**What you will do:** Only the pictures are to be left out; return the rest of the data exactly as it stands.

**Provided data:**
********************
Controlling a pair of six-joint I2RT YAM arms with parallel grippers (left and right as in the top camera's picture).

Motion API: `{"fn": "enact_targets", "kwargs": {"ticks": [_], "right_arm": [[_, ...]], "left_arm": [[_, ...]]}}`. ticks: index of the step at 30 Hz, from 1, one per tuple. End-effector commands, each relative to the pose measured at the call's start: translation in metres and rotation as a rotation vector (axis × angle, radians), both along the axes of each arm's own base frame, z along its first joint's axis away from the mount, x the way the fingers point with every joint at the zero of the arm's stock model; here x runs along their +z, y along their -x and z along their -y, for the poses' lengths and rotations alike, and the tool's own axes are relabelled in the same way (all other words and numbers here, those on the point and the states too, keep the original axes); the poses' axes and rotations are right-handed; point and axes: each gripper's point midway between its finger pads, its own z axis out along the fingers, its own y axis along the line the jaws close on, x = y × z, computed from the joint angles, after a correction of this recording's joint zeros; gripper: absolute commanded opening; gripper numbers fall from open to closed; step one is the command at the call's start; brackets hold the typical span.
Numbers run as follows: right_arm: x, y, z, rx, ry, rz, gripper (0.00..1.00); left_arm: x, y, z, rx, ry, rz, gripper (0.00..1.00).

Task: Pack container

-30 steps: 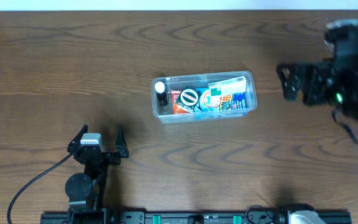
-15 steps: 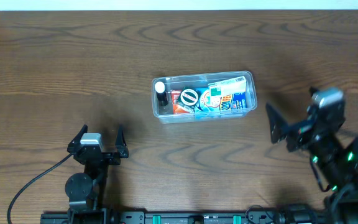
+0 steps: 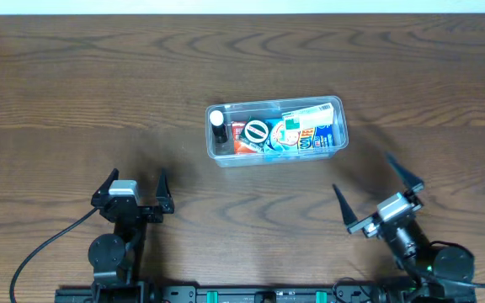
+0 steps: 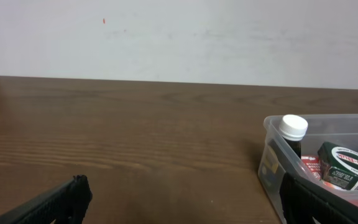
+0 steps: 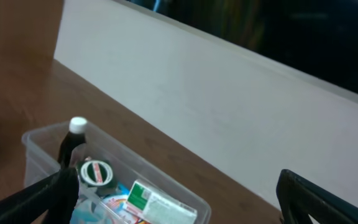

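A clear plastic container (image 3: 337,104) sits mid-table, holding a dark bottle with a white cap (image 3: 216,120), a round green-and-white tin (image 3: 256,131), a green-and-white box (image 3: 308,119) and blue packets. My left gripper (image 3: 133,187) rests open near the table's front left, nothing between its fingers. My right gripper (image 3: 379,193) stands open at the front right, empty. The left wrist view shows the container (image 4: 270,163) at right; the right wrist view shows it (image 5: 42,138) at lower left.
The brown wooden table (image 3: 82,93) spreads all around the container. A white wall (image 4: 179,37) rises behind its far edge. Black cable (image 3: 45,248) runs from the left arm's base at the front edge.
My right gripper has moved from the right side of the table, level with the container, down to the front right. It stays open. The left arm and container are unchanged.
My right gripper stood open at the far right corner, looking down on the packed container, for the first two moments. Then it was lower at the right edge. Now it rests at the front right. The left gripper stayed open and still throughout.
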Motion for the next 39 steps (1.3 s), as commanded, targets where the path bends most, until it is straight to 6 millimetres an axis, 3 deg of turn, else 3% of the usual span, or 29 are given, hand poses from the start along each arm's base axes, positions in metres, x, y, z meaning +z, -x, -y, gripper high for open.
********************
**Solution to this exercise:**
Controlling a pair of six-joint I2RT YAM arms with parallel grippers (left and right as in the top camera's picture).

Motion API: `{"fn": "enact_targets", "kwargs": {"ticks": [_], "right_arm": [[_, ...]], "left_arm": [[_, ...]]}}`. ticks: index of the step at 30 Hz, from 1, one per tuple. End-effector commands, each relative to the pose measured at the call's start: translation in metres and rotation as a rotation vector (axis × angle, radians), both along the axes of each arm's own base frame, z along its first joint's axis away from the mount, x the way the fingers point with every joint at the zero of the arm's stock model; here x runs along their +z, y along their -x and z along their -y, for the poses' lengths and rotations alike, and the tool's own axes are relabelled in the same way (all other words and numbers here, those on the point and the states too, keep the original axes); the poses' axes and rotations are right-handed; point and axes: each gripper's point midway between its finger pads, its own z axis out along the fingers, its own y axis along the line the jaws close on, x = y × z, computed from the joint angles, after a correction of this recording's joint zeros; gripper: absolute commanded opening; gripper numbers fall from open to closed; step one is the command at the call's start; brackets hold the typical span.
Numbers run as follows: right_arm: x, y, z, rx, ry, rz, gripper (0.00..1.00); left_arm: x, y, z, rx, ry, rz, gripper (0.00..1.00).

Task: Pack container

-30 steps: 
-15 steps: 
+0 steps: 
+0 steps: 
+0 steps: 

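A clear plastic container (image 3: 337,104) sits mid-table, holding a dark bottle with a white cap (image 3: 216,120), a round green-and-white tin (image 3: 256,131), a green-and-white box (image 3: 308,119) and blue packets. My left gripper (image 3: 133,187) rests open near the table's front left, nothing between its fingers. My right gripper (image 3: 379,193) stands open at the front right, empty. The left wrist view shows the container (image 4: 270,163) at right; the right wrist view shows it (image 5: 42,138) at lower left.
The brown wooden table (image 3: 82,93) spreads all around the container. A white wall (image 4: 179,37) rises behind its far edge. Black cable (image 3: 45,248) runs from the left arm's base at the front edge.
My right gripper has moved from the right side of the table, level with the container, down to the front right. It stays open. The left arm and container are unchanged.
My right gripper stood open at the far right corner, looking down on the packed container, for the first two moments. Then it was lower at the right edge. Now it rests at the front right. The left gripper stayed open and still throughout.
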Motion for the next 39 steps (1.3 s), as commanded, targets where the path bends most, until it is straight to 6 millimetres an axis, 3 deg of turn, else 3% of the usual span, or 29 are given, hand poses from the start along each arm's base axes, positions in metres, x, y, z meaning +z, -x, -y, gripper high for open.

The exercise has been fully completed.